Portfolio Performance Techniques - Signal Optimization

Within portfolio settings, you can turn on Signal Optimizer for backtested portfolios. With this feature turned on, it will reduce signal strength, thus reducing volatility of drawdowns. 

Use to eliminate factor (momentum, size, volatility, etc.) bias in your signal, especially if those factors cannot be eliminated by portfolio optimization.

For example, if the signal has a strong bias towards size and your long book only trades the top 20% of ranked stocks, it is very unlikely that portfolio optimization will be able to eliminate this bias.

Note, if a model has good signals and a good spread, signal optimization will not improve the spread; it can even lower performance.

Once Signal Optimizer is on, you can enable Alpha Weighting, Signal Proportionate Risk, Optimizer Type, and Factor Constraints.

Beware that only "Max Alpha (v1)" and "Min Vol (v1)" support "Signal Proportionate Risk".

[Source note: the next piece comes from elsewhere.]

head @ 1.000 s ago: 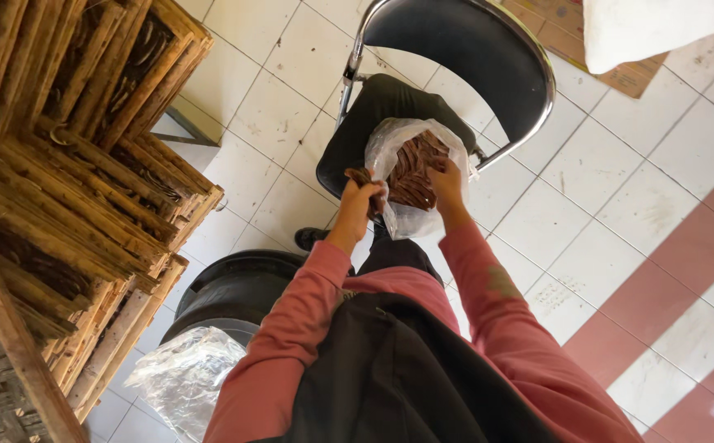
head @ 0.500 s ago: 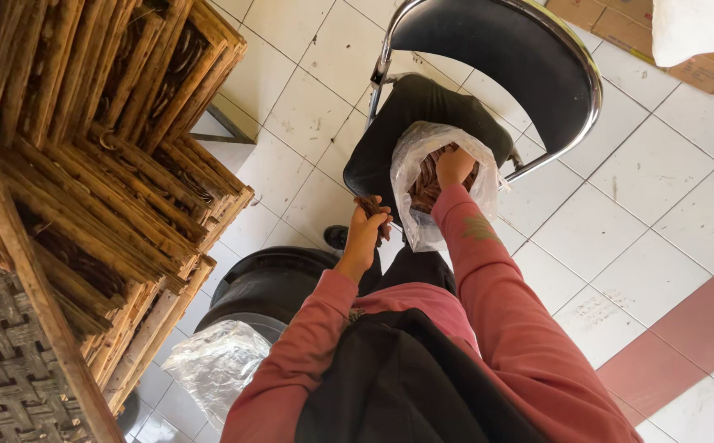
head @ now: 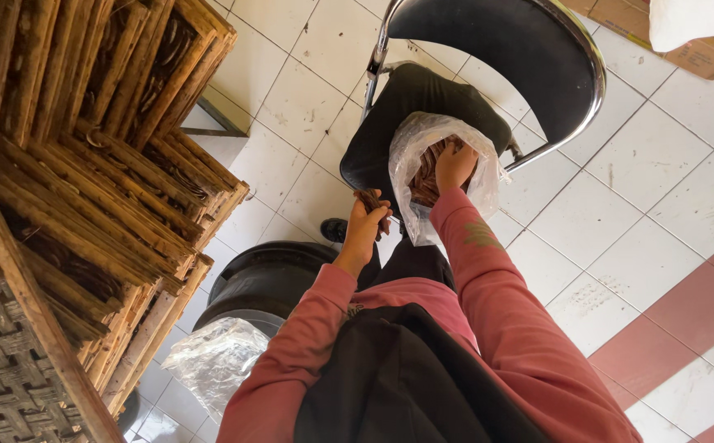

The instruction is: The person picks up stacks of dried fruit slices from a woven wooden tray and places them into a plastic bag.

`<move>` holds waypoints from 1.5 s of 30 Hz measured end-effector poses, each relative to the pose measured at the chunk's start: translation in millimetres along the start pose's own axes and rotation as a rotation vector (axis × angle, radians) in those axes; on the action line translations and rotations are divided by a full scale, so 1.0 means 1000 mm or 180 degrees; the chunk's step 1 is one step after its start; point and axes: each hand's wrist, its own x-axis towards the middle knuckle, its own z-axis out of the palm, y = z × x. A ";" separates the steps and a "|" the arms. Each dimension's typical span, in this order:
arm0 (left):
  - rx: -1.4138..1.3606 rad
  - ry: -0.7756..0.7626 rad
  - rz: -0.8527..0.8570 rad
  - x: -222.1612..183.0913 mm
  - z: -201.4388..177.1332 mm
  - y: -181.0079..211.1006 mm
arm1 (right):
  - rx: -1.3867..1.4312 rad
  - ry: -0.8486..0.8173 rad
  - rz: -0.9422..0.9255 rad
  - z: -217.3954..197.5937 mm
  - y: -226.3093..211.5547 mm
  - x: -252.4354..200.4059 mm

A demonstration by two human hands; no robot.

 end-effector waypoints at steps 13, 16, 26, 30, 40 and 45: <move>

We recommend that "Min Drawdown" and "Max Information ratio" should be used for long only portfolios in the current implementation. They are similar to a tracking error optimizer and will return results that are similar to the market cap weight of the universe. We are actively working on features that will allow user-specified weightings between alpha and tracking errors.

Signal Optimization

Calculation

Signal Optimization is implemented as a constrained optimization problem where an objective function is optimized subject to user specified constraints on factors and maintaining the same statistical distribution as the unoptimized signal.

Max Alpha maximizes exposure to the signal, this is the base objective function defined as: (Optimized Signal - Unoptimized Signal)^2

Minimize Volatility minimizes the Signal-weighted variance as an additional term to the Max Alpha objective function, this is defined as: Signal Vector * Returns Covariance Matrix * Signal Vector Transpose.

The optimizer will minimize the objective function while respecting user-specified factor constraints and maintaining the same distribution of signals.

Different Optimizers

  • Max Alpha: Maximizes exposure to the signal. V2 is the updated version with way faster speed and higher accuracy.
  • Min Volatility: Minimizes the Signal-weighted variance. V2 is the updated version with way faster speed and higher accuracy.
  • Min Drawdown: Optimizes for reducing Drawdowns relative to the market cap weighted universe.
  • Max Information Ratio: Maximizes tracking error adjusted return.

The optimizer will minimize the objective function while respecting user-specified factor constraints and maintaining the same distribution of signals.